Singaraja, Inlink.id – Suasana khidmat dan penuh haru menyelimuti pelepasan puluhan Bhiksu yang memulai perjalanan spiritual jalan kaki (Thudong) dari Singaraja menuju Candi Borobudur, Sabtu (9/5/2026).
Ritual fisik dan spiritual ini dilakukan khusus membawa misi besar : Perdamaian Dunia.
Tepat pukul 09.00 WITA, rombongan dilepas secara resmi dari pusat kota Singaraja oleh Wakil Menteri Agama (Wamenag) RI, Pj. Gubernur Bali, dan Pj. Bupati Buleleng.
Prosesi ini ditandai dengan penyerahan simbolis bendera Merah Putih dan pataka perdamaian kepada perwakilan Bhiksu.
Misi Lintas Batas dan Toleransi Wamenag dalam sambutannya menekankan bahwa perjalanan Thudong ini bukan sekadar perjalanan fisik ribuan kilometer, melainkan simbol ketangguhan mental dan pesan moderasi beragama.
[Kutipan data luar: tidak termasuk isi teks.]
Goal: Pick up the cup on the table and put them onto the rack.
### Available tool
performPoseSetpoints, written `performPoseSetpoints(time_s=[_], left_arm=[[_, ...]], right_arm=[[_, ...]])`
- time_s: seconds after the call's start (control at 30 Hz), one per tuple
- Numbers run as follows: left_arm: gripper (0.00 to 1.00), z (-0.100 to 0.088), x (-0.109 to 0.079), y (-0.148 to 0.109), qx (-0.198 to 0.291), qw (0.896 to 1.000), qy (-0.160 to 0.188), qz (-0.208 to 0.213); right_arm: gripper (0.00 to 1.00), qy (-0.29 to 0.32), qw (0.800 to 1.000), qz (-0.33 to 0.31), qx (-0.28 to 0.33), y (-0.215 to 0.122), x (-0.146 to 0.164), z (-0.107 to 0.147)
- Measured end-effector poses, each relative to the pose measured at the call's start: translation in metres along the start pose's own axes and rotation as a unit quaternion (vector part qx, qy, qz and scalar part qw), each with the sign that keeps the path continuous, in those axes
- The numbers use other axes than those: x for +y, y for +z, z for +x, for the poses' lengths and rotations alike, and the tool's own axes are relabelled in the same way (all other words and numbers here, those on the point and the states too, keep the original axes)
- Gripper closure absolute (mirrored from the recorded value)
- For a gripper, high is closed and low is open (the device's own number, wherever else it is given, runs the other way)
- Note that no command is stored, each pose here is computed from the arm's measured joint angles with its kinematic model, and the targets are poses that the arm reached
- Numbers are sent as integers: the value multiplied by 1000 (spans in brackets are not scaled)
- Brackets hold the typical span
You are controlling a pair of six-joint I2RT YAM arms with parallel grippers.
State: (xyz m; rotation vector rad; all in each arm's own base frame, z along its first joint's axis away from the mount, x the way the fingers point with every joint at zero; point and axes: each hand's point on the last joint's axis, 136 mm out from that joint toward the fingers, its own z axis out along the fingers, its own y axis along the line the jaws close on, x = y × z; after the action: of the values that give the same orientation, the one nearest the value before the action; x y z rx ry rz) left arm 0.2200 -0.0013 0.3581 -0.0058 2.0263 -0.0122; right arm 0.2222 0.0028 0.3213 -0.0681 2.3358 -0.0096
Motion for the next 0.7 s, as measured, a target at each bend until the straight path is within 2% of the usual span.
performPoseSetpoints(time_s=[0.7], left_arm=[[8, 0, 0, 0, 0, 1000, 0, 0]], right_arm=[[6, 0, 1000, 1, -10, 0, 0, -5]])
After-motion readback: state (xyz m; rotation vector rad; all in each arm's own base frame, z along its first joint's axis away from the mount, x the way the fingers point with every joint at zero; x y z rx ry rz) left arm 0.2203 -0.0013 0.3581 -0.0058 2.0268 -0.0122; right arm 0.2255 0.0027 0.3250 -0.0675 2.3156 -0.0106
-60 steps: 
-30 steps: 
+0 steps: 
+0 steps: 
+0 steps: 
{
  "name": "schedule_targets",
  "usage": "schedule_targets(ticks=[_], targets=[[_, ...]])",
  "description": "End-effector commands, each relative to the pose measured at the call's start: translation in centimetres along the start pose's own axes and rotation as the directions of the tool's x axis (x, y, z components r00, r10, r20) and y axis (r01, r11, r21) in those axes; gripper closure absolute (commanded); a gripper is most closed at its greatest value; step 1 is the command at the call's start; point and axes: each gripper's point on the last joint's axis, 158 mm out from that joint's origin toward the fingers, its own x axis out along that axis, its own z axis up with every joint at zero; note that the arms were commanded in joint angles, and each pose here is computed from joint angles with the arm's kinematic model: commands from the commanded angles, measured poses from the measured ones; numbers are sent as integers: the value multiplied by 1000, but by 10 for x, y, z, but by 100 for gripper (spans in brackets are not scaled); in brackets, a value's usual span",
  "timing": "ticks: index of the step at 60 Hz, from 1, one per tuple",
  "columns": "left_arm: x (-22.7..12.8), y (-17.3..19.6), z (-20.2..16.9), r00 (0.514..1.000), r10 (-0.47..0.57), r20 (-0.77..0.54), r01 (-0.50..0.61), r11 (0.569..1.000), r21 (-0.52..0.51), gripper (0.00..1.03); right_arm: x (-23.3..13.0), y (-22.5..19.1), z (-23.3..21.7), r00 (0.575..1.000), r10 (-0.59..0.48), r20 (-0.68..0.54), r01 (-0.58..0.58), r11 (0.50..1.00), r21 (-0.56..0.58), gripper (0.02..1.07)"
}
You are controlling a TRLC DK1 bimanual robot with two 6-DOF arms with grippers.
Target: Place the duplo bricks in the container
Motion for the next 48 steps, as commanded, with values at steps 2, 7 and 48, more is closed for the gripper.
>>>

“Langkah kaki para Bhiksu ini adalah langkah perdamaian.
Dari Bali, pulau toleransi, mereka membawa pesan keharmonisan untuk Indonesia dan dunia,” ujar Wamenag di hadapan ratusan umat yang memadati lokasi pelepasan.
Rute dan Estimasi Perjalanan Para Bhiksu dijadwalkan melintasi rute darat menyeberangi Selat Bali, menyusuri jalur Pantura Jawa, hingga akhirnya tiba di Candi Borobudur, Magelang, Jawa Tengah.
Perjalanan ini diprediksi akan memakan waktu beberapa minggu, dengan puncak prosesi bertepatan dengan perayaan Trisuci Waisak 2570 BE.
Gubernur Bali menyatakan kebanggaannya karena Singaraja dipilih sebagai titik awal (start).
Menurutnya, ini mempertegas posisi Bali sebagai gerbang perdamaian internasional.
Sementara itu, Bupati Buleleng memastikan bahwa jajaran Pemkab bersama aparat keamanan dan relawan akan mengawal rombongan hingga ke pelabuhan penyeberangan untuk memastikan kelancaran perjalanan.
Antusiasme warga terlihat di sepanjang jalan protokol Singaraja. Masyarakat dari berbagai lintas agama berdiri di pinggir jalan untuk memberikan penghormatan dan semangat kepada para Bhiksu.
“Kami terharu melihat semangat beliau-beliau. Ini pengingat bagi kita semua untuk selalu menjaga kedamaian di tengah perbedaan,” ujar salah satu warga yang hadir.
Perjalanan ini diharapkan menjadi pengingat global bahwa melalui kesabaran dan keteguhan, pesan perdamaian dapat disebarkan melampaui batas-batas negara dan keyakinan. (Andy.S).